(Task directions): Return each line below exactly as it reads, and omit any image in it.

(Data block):
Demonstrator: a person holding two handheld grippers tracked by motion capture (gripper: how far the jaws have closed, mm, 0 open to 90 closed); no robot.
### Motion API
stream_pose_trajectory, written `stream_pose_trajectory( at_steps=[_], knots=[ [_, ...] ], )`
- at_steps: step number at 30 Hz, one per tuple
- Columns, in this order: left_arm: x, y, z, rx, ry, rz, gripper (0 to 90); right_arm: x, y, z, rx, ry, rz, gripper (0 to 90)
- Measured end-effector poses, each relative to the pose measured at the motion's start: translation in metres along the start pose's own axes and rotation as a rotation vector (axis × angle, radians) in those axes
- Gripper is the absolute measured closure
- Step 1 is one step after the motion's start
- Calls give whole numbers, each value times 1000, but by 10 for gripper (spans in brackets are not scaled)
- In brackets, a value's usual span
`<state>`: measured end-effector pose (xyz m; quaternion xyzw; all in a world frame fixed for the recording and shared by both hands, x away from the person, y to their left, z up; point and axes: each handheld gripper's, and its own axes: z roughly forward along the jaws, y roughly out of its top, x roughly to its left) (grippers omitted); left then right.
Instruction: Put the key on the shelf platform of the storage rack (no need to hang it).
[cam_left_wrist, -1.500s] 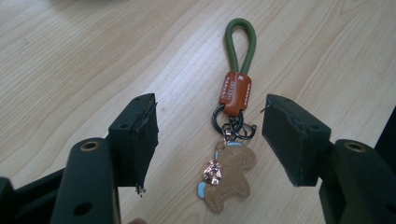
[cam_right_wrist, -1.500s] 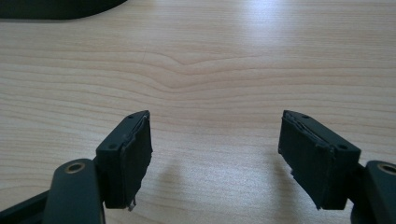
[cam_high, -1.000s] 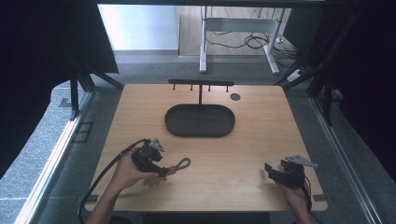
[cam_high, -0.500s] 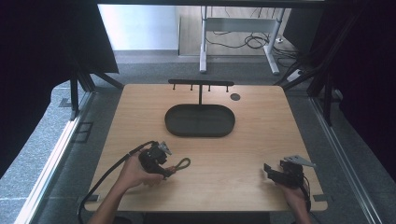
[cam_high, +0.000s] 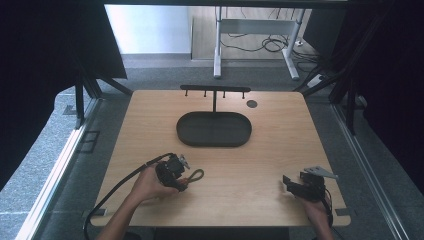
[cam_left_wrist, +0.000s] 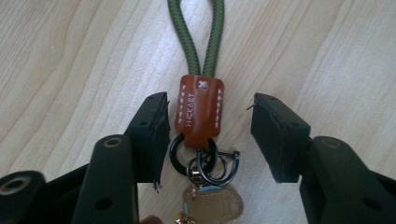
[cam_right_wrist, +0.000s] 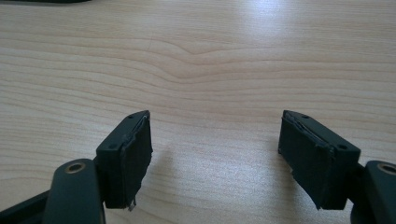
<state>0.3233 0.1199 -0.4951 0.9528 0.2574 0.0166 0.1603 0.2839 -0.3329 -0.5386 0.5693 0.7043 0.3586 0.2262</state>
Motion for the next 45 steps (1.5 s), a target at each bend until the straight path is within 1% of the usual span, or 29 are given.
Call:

(Answer to the exercise):
Demonstrator: a person holding two handheld grippers tracked by motion capture (gripper: how far the jaws have closed, mm, 0 open to 90 closed); no robot.
### Motion API
stream_pose_trajectory, written `stream_pose_trajectory( at_steps=[_], knots=[ [_, ...] ], )`
- at_steps: step number at 30 Hz, one per tuple
- Columns, in this order: left_arm: x, y, z, rx, ry, rz, gripper (0 to 90); right_arm: x, y, z, rx, ry, rz, gripper (0 to 90)
- Measured end-effector poses, each relative to the pose measured at the motion's start: translation in metres along the start pose's own axes and rotation as a rotation vector (axis × angle, radians) in those axes
- Gripper is the absolute measured closure
- Step 1 is one step after the motion's start
- Calls give whole numbers, each value times 1000, but by 10 for gripper (spans in brackets are not scaled)
- In brackets, a value's usual span
`<state>`: measured end-effector pose (xyz m; quaternion xyzw; all in a world frame fixed for the recording and shared by both hands, x away from the person, y to their left, z up; point and axes: each handheld gripper's, and its own axes: z roughly forward along the jaws, y roughly out of its top, x roughly to its left) (grippers omitted); left then right.
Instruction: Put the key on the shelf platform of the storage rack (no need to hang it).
[cam_left_wrist, -1.500s] 
[cam_right_wrist, -1.500s] 
[cam_high, -1.000s] 
[cam_high, -0.500s] 
[cam_high, +0.000s] 
[cam_left_wrist, +0.000s] 
[cam_right_wrist, +0.000s] 
<state>0.3233 0.1199 -0.4951 0.9528 0.2574 0.0166 0.1603 0.2839 -0.3329 -0.5386 0.5693 0.7043 0.3586 0.2262</state>
Motion for the next 45 steps (1.5 s), a target at each bend until the straight path is within 1% of the usual span, or 29 are given.
Call:

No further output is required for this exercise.